7 “Now, Lord my God, you have made your servant king in place of my father David. But I am only a little child and do not know how to carry out my duties. 8 Your servant is here among the people you have chosen, a great people, too numerous to count or number. 9 So give your servant a discerning heart to govern your people and to distinguish between right and wrong. For who is able to govern this great people of yours?”
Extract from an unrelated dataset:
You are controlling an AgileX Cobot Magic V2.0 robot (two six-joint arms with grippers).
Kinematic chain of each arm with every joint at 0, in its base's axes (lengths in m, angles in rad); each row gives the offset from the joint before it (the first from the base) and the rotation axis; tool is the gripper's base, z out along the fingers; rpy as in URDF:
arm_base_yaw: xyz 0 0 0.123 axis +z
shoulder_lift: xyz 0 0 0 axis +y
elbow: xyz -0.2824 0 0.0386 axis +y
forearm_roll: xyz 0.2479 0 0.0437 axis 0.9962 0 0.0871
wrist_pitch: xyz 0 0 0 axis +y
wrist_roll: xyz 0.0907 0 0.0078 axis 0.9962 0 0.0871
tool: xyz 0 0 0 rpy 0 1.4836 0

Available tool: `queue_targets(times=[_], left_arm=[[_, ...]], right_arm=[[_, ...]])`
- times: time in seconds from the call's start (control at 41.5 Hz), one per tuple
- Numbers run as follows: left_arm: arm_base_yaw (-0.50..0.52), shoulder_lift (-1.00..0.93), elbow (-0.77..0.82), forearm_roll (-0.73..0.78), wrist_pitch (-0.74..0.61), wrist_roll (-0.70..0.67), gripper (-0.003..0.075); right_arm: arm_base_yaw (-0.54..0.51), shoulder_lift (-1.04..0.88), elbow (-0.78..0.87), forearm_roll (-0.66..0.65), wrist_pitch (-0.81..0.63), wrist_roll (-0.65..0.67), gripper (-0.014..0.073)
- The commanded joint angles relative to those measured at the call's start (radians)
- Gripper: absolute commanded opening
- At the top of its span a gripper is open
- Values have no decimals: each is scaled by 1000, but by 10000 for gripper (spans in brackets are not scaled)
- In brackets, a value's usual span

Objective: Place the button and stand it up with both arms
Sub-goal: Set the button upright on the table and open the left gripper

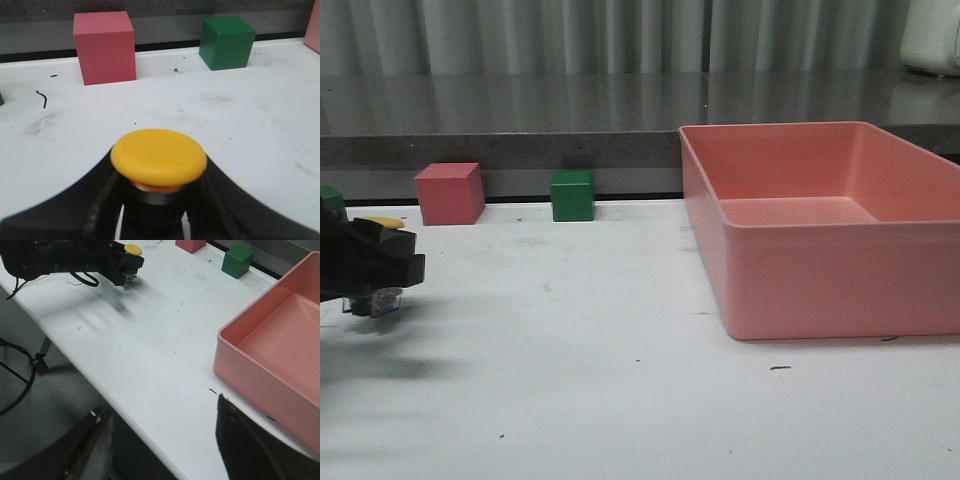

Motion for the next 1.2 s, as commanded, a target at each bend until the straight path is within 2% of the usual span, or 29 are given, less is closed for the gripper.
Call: queue_targets(times=[0.0,0.434,0.506,0.723,0.819,1.012,1.181], left_arm=[[-6,-36,-14,-3,-238,-14,150],[-6,-36,-14,-3,-238,-14,170],[-6,-36,-10,-3,-238,-14,219],[-6,-36,16,-3,-238,-14,449],[-6,-36,23,-7,-238,-14,518],[-6,-36,42,-26,-238,-14,513],[-6,-69,81,22,-238,-14,513]], right_arm=[[-6,3,-23,6,-62,-6,466],[-6,3,-23,6,-62,-6,466],[-6,3,-23,6,-62,-6,466],[-6,3,-23,6,-62,-6,466],[-6,3,-23,6,-62,-6,466],[-6,3,-23,6,-62,-6,466],[-6,3,-23,6,-62,-6,466]])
10 The Lord was pleased that Solomon had asked for this. 11 So God said to him, “Since you have asked for this and not for long life or wealth for yourself, nor have asked for the death of your enemies but for discernment in administering justice, 12 I will do what you have asked. I will give you a wise and discerning heart, so that there will never have been anyone like you, nor will there ever be. 13 Moreover, I will give you what you have not asked for—both wealth and honor—so that in your lifetime you will have no equal among kings. 14 And if you walk in obedience to me and keep my decrees and commands as David your father did, I will give you a long life.” 15 Then Solomon awoke—and he realized it had been a dream. He returned to Jerusalem, stood before the ark of the Lord’s covenant and sacrificed burnt offerings and fellowship offerings. Then he gave a feast for all his court.

 

Epistle                                                                                                                      Ephesians 1:3-14

3 Praise be to the God and Father of our Lord Jesus Christ, who has blessed us in the heavenly realms with every spiritual blessing in Christ. 4 For he chose us in him before the creation of the world to be holy and blameless in his sight. In love 5 he predestined us for adoption to sonship through Jesus Christ, in accordance with his pleasure and will— 6 to the praise of his glorious grace, which he has freely given us in the One he loves. 7 In him we have redemption through his blood, the forgiveness of sins, in accordance with the riches of God’s grace 8 that he lavished on us. With all wisdom and understanding, 9 he made known to us the mystery of his will according to his good pleasure, which he purposed in Christ, 10 to be put into effect when the times reach their fulfillment—to bring unity to all things in heaven and on earth under Christ.

11 In him we were also chosen, having been predestined according to the plan of him who works out everything in conformity with the purpose of his will, 12 in order that we, who were the first to put our hope in Christ, might be for the praise of his glory. 13 And you also were included in Christ when you heard the message of truth, the gospel of your salvation. When you believed, you were marked in him with a seal, the promised Holy Spirit, 14 who is a deposit guaranteeing our inheritance until the redemption of those who are God’s possession—to the praise of his glory.

 

Holy Gospel                                                                                                                  Luke 2:40-52

40 And the child grew and became strong; he was filled with wisdom, and the grace of God was on him.

41 Every year Jesus’ parents went to Jerusalem for the Festival of the Passover. 42 When he was twelve years old, they went up to the festival, according to the custom. 43 After the festival was over, while his parents were returning home, the boy Jesus stayed behind in Jerusalem, but they were unaware of it. 44 Thinking he was in their company, they traveled on for a day. Then they began looking for him among their relatives and friends. 45 When they did not find him, they went back to Jerusalem to look for him. 46 After three days they found him in the temple courts, sitting among the teachers, listening to them and asking them questions. 47 Everyone who heard him was amazed at his understanding and his answers. 48 When his parents saw him, they were astonished. His mother said to him, “Son, why have you treated us like this? Your father and I have been anxiously searching for you.”

49 “Why were you searching for me?” he asked. “Didn’t you know I had to be in my Father’s house?” 50 But they did not understand what he was saying to them.

51 Then he went down to Nazareth with them and was obedient to them. But his mother treasured all these things in her heart. 52 And Jesus grew in wisdom and stature, and in favor with God and man.